Work order –
Across the following data, how many lines include the string "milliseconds"? Reply with the number and nothing more.

*** Records supplied ***

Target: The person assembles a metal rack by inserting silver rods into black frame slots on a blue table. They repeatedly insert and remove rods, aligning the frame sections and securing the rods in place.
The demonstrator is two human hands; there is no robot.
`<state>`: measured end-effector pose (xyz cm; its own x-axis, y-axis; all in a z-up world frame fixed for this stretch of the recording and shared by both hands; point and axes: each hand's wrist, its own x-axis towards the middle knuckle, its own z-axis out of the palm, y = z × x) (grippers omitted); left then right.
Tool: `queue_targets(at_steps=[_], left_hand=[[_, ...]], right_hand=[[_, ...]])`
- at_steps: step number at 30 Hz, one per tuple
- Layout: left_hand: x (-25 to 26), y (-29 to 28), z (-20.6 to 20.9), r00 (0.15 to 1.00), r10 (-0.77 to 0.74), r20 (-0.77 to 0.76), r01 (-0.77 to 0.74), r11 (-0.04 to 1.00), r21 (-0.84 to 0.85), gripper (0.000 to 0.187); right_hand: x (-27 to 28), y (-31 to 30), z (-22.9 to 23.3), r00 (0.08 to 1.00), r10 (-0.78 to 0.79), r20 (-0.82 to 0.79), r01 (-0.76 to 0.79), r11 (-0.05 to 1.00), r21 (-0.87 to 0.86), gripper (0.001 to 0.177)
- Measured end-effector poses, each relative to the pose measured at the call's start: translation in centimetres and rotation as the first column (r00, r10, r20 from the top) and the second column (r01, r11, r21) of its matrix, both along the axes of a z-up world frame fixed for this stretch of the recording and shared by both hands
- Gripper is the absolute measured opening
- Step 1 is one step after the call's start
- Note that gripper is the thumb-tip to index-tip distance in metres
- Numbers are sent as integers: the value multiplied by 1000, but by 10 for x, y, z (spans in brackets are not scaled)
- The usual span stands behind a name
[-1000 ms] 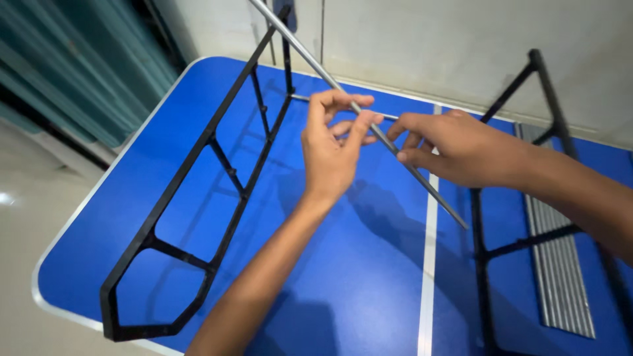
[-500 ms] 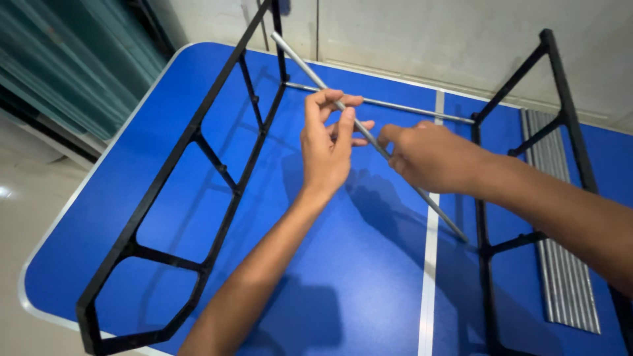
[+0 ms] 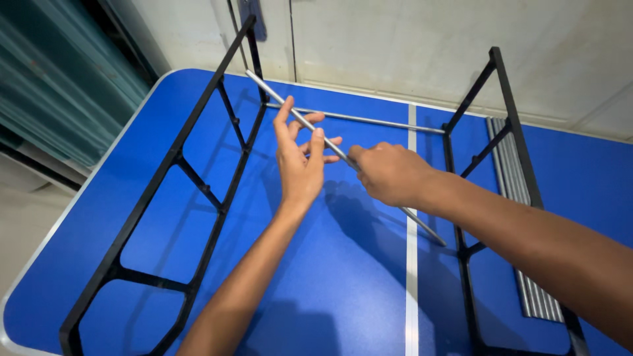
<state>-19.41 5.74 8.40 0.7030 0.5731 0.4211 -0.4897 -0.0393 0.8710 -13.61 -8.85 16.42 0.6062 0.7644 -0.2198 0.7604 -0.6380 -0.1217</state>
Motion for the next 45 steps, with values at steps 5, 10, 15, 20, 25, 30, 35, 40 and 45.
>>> queue_targets(at_steps=[5,10,15,20,25,30,35,40,45], left_hand=[[1,11,-6,999,44,26,-43,999,-15,49],[3,17,-17,1000,2,5,-2,999,46,45],[-15,45,-37,937,306,-170,-204,871,446,34],[-44,68,-60,706,705,-73,-237,332,913,32],[-43,71,-75,629,749,-209,-174,397,901,38],[-42,75,-79,613,734,-293,-165,481,861,45],[-46,73,-79,575,792,-204,-160,353,922,46],[-44,70,-78,516,825,-231,-120,336,934,44],[-44,70,-76,514,820,-251,-114,356,928,42]], right_hand=[[0,-1,-2,1000,-18,19,19,998,-55,24],[4,5,2,1000,-11,19,13,995,-97,28],[27,32,14,996,21,90,0,973,-233,40],[45,55,-3,986,36,162,11,961,-277,33],[55,56,-45,969,188,160,-105,900,-424,32],[56,67,-63,948,280,149,-191,880,-436,55],[51,66,-68,939,313,144,-222,869,-443,63],[41,66,-64,952,286,113,-212,877,-431,64],[34,71,-57,961,259,97,-182,857,-483,64]])
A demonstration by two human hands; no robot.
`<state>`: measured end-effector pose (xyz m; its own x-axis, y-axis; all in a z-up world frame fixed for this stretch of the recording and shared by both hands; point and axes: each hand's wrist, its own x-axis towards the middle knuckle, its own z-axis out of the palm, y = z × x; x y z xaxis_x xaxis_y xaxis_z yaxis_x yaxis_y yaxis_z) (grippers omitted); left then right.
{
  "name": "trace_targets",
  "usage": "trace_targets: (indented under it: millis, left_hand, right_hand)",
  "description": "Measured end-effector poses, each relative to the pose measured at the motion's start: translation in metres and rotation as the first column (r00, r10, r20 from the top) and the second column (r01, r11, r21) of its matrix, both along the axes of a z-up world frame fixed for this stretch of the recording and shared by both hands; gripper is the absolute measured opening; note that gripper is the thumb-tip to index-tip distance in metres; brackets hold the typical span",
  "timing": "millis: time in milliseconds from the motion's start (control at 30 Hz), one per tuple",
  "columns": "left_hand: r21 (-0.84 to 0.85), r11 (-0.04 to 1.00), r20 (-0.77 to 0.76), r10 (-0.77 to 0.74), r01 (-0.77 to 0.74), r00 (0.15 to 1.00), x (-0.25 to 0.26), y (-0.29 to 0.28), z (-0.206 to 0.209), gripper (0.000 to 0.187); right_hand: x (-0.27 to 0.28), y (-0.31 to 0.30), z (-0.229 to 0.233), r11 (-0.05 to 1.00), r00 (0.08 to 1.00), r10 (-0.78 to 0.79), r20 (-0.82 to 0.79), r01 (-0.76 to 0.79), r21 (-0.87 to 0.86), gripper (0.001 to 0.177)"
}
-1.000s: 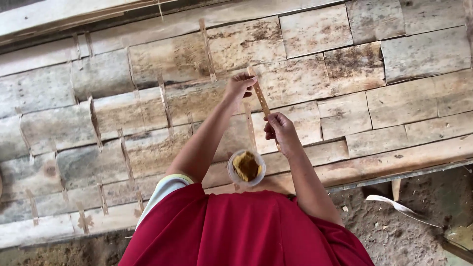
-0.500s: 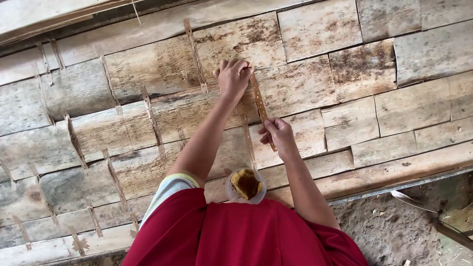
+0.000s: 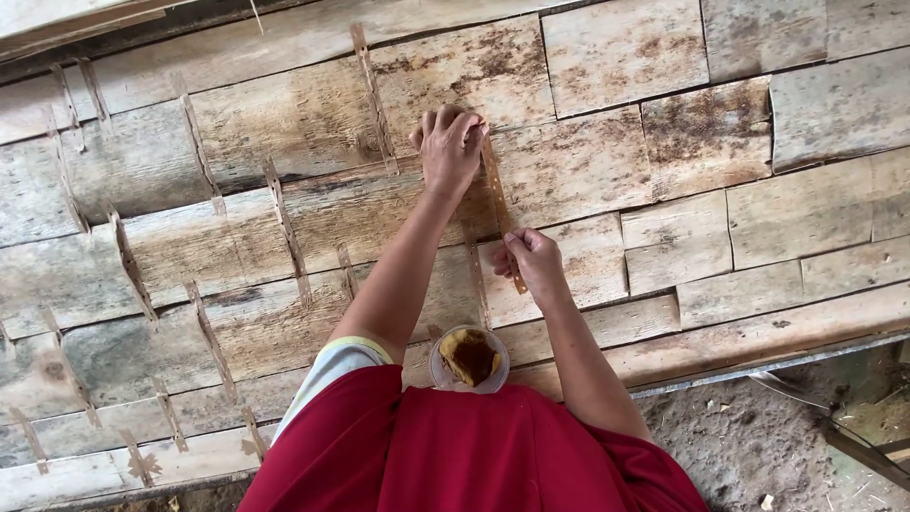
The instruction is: The person repeatedly applies a brown paste from a small container onto thin wooden strips laid on a wooden workbench, then presses each strip down with both hands. The person uses a red utility knife to trim or adjust the strips as needed.
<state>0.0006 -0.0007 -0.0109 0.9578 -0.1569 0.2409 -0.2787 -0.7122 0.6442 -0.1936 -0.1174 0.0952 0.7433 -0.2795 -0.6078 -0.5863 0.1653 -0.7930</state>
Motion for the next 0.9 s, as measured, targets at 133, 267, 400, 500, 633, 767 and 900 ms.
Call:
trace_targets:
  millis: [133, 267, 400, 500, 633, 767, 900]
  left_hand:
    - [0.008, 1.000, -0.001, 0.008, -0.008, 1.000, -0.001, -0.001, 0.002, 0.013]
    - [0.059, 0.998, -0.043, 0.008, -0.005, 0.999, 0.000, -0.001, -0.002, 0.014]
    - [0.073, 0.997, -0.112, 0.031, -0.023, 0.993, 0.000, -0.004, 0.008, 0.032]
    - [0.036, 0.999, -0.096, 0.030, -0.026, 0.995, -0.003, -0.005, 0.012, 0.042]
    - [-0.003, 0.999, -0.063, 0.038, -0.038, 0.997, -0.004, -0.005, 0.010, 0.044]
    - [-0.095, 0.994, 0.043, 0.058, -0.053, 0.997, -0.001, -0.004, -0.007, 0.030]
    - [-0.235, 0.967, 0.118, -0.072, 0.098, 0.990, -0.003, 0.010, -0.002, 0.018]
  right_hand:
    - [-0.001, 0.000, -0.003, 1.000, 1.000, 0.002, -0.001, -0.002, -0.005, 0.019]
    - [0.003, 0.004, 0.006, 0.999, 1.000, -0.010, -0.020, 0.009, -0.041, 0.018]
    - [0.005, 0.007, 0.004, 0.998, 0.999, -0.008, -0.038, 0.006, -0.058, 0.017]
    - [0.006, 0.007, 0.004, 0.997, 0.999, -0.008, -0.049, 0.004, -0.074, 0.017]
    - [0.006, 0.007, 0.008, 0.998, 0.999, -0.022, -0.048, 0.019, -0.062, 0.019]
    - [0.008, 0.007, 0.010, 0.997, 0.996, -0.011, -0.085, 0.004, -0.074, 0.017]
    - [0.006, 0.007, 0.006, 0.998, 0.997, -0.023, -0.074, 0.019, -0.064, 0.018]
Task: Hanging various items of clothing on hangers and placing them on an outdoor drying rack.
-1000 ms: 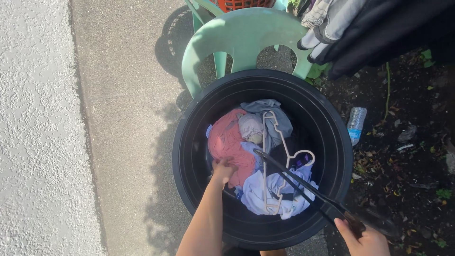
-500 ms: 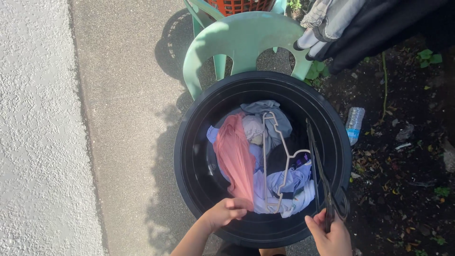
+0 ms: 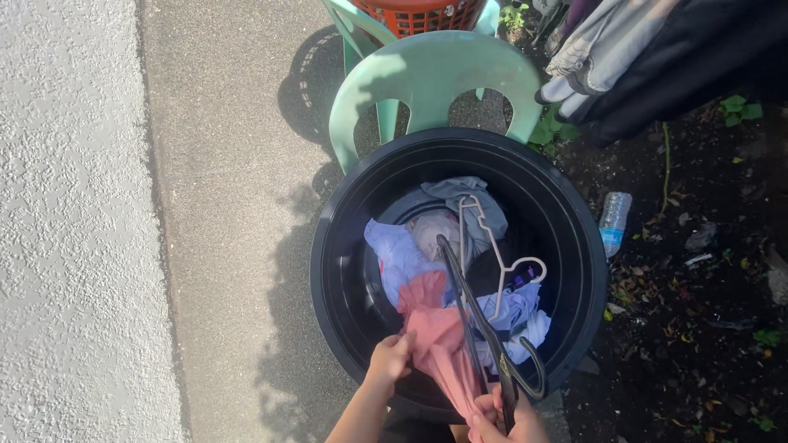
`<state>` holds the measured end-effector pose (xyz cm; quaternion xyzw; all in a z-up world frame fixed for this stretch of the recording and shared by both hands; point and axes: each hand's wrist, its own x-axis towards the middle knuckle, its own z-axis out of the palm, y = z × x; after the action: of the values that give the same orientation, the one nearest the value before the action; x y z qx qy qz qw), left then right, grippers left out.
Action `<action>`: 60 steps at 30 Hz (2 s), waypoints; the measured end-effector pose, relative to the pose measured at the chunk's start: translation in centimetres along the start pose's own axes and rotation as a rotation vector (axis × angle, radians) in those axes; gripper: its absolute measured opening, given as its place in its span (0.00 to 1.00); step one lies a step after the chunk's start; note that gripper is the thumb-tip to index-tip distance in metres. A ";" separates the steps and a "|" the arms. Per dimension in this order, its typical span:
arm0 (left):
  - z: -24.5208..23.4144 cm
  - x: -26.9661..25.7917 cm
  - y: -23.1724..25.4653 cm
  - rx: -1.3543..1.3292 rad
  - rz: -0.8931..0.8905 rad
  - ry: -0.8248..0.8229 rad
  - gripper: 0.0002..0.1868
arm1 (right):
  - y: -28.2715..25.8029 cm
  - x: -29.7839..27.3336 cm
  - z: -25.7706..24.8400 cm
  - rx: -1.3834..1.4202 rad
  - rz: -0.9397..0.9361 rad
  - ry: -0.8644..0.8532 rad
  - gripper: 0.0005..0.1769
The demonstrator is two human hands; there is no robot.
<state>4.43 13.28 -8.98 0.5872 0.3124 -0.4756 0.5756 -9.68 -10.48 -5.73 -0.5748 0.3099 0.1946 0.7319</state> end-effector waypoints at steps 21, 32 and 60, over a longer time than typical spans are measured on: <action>5.0 -25.6 18.0 -0.650 0.610 -0.712 0.48 | -26.4 -6.6 8.7 -0.450 -1.102 0.128 0.47; 5.5 -34.2 22.4 0.630 0.710 0.049 0.53 | -36.2 -7.2 7.9 -0.232 -1.037 -0.048 0.16; 2.2 -32.1 25.7 0.062 1.285 -0.170 0.37 | -43.6 -5.3 10.5 -0.102 -1.093 -0.243 0.15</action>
<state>16.18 13.31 30.43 0.6339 -0.1616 -0.0899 0.7509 16.78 -11.45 30.85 -0.6599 -0.1294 -0.1333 0.7280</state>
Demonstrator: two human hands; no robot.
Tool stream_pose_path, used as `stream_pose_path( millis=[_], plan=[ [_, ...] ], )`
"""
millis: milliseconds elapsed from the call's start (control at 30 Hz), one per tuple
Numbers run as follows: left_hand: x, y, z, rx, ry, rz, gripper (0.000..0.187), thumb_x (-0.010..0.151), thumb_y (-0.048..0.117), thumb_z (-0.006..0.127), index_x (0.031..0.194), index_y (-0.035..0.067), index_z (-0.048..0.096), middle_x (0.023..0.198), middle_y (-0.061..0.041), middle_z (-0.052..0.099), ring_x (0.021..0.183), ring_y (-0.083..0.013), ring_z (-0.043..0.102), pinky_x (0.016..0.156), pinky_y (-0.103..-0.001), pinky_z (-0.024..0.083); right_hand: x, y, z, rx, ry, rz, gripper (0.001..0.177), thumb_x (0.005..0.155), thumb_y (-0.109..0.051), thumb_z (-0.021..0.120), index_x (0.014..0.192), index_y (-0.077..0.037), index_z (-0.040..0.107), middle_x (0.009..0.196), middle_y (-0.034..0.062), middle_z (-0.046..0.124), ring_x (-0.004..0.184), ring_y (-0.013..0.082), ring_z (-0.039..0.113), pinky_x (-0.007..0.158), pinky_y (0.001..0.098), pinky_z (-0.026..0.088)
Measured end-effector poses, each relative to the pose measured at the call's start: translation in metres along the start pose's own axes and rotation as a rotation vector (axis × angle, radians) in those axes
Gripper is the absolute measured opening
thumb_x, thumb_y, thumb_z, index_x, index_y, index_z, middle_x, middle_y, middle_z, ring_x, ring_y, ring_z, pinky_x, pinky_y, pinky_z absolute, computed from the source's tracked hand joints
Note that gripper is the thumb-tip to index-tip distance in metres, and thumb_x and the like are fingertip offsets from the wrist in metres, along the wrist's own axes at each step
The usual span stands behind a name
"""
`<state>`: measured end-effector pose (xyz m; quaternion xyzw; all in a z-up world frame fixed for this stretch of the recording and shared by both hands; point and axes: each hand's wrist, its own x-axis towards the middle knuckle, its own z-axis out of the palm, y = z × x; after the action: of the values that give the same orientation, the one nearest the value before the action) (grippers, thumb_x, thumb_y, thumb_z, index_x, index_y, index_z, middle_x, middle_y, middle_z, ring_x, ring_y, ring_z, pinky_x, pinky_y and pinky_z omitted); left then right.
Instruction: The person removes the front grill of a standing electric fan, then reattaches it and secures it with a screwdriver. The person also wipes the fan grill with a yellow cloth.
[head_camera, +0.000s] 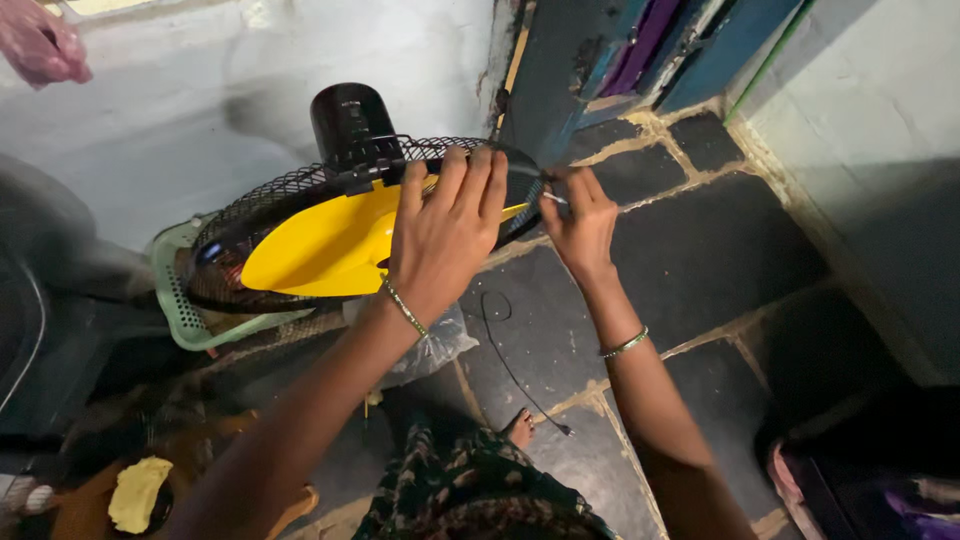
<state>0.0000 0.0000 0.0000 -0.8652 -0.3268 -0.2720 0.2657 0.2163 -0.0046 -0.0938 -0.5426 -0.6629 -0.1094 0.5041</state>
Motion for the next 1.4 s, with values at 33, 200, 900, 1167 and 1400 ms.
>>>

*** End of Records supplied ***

Answer below –
2